#### Problem details
Your answer should consist of the lines in the data below that contain "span".

Source data:
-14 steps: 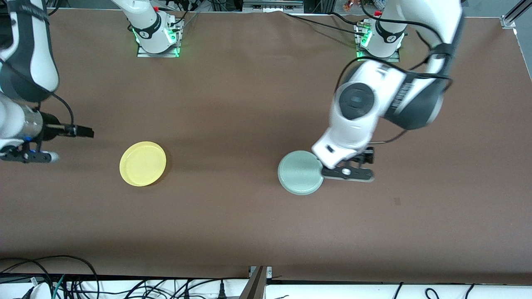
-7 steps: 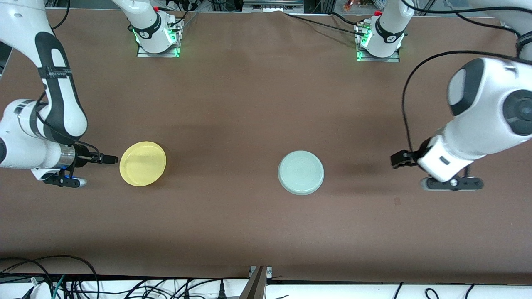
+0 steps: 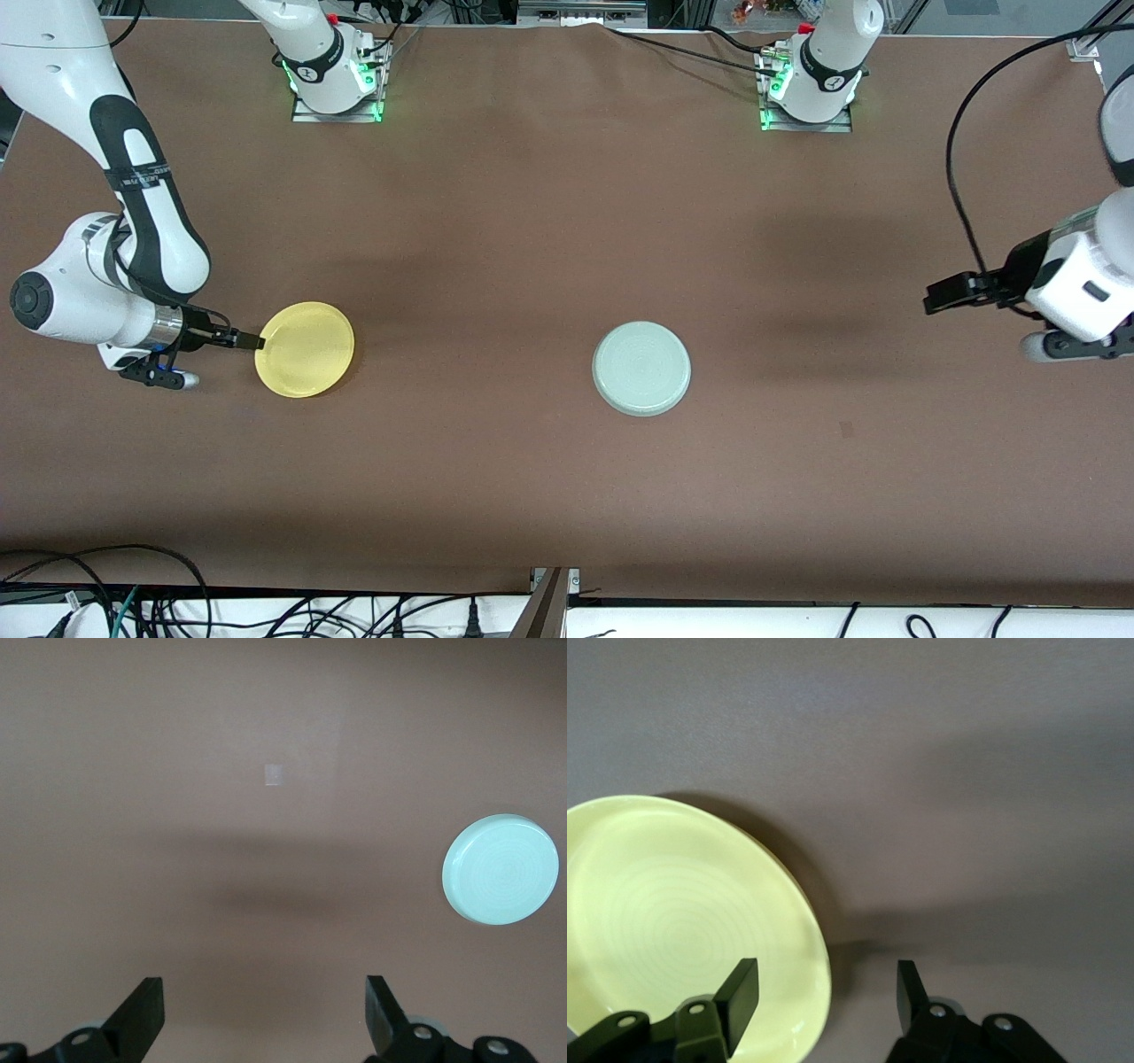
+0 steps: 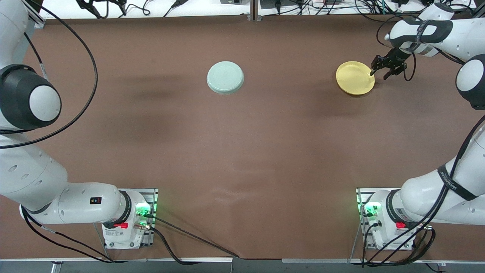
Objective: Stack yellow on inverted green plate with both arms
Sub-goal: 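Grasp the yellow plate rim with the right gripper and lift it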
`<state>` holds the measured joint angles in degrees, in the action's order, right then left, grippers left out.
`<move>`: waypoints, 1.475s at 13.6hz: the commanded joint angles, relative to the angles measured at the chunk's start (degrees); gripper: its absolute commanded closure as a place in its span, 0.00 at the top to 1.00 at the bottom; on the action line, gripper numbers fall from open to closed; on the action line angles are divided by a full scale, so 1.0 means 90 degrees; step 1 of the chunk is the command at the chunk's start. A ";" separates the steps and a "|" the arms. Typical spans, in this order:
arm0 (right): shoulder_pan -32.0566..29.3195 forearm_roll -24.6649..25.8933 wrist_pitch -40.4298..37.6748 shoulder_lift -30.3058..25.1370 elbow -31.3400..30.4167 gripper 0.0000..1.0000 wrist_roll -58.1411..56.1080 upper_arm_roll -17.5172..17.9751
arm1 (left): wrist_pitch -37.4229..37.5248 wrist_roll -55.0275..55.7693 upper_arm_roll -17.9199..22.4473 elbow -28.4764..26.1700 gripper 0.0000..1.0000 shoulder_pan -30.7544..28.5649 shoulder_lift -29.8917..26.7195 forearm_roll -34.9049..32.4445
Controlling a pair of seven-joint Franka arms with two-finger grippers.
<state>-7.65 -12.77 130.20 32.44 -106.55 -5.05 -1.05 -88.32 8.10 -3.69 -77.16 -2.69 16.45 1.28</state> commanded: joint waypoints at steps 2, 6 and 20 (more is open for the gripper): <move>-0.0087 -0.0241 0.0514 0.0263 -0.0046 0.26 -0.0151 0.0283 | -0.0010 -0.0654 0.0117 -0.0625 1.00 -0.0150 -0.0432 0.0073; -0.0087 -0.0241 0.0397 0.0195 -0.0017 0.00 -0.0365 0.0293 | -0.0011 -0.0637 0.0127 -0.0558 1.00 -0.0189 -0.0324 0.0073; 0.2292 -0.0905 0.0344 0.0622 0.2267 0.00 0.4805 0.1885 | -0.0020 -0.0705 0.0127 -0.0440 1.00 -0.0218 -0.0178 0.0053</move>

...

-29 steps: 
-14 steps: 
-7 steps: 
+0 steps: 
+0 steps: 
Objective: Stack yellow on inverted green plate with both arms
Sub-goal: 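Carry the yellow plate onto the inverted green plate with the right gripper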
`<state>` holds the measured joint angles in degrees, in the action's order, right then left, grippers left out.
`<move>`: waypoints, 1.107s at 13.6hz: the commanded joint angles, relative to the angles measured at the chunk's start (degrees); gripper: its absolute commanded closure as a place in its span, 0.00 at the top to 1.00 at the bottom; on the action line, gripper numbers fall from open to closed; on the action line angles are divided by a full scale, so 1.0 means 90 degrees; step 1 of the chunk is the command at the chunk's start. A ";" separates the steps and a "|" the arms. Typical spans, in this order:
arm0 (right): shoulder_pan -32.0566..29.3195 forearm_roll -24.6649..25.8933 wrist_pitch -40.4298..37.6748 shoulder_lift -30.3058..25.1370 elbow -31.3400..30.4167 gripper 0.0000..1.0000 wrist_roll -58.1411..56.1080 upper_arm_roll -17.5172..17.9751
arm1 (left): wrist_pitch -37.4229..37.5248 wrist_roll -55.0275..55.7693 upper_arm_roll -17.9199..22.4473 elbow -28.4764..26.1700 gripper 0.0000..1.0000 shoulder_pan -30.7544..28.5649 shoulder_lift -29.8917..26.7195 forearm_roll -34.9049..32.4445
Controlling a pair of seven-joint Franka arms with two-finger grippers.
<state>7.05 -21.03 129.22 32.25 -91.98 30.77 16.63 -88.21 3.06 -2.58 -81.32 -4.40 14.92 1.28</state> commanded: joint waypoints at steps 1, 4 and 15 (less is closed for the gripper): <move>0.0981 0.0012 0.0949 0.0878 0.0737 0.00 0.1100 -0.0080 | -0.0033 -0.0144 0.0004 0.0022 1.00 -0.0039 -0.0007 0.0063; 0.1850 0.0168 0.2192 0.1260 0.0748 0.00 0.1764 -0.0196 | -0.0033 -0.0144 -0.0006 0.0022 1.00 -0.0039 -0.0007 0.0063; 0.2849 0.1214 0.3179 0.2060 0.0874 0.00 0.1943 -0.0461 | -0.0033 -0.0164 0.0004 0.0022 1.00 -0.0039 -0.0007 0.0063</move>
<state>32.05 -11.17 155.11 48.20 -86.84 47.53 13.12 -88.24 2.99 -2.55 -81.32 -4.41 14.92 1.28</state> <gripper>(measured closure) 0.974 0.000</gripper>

#### Answer to this task
`<move>`: waypoints, 1.475s at 13.6hz: the commanded joint angles, relative to the angles measured at the chunk's start (degrees); gripper: its absolute commanded closure as a place in its span, 0.00 at the top to 1.00 at the bottom; on the action line, gripper numbers fall from open to closed; on the action line angles are divided by a full scale, so 1.0 means 90 degrees; step 1 of the chunk is the command at the chunk's start. A ";" separates the steps and a "|" the arms. Typical spans, in this order:
`<move>`: waypoints, 1.107s at 13.6hz: the commanded joint angles, relative to the angles measured at the chunk's start (degrees); gripper: its absolute commanded closure as a place in its span, 0.00 at the top to 1.00 at the bottom; on the action line, gripper numbers fall from open to closed; on the action line angles are divided by a full scale, so 1.0 means 90 degrees; step 1 of the chunk is the command at the chunk's start. A ";" separates the steps and a "|" the arms. Typical spans, in this order:

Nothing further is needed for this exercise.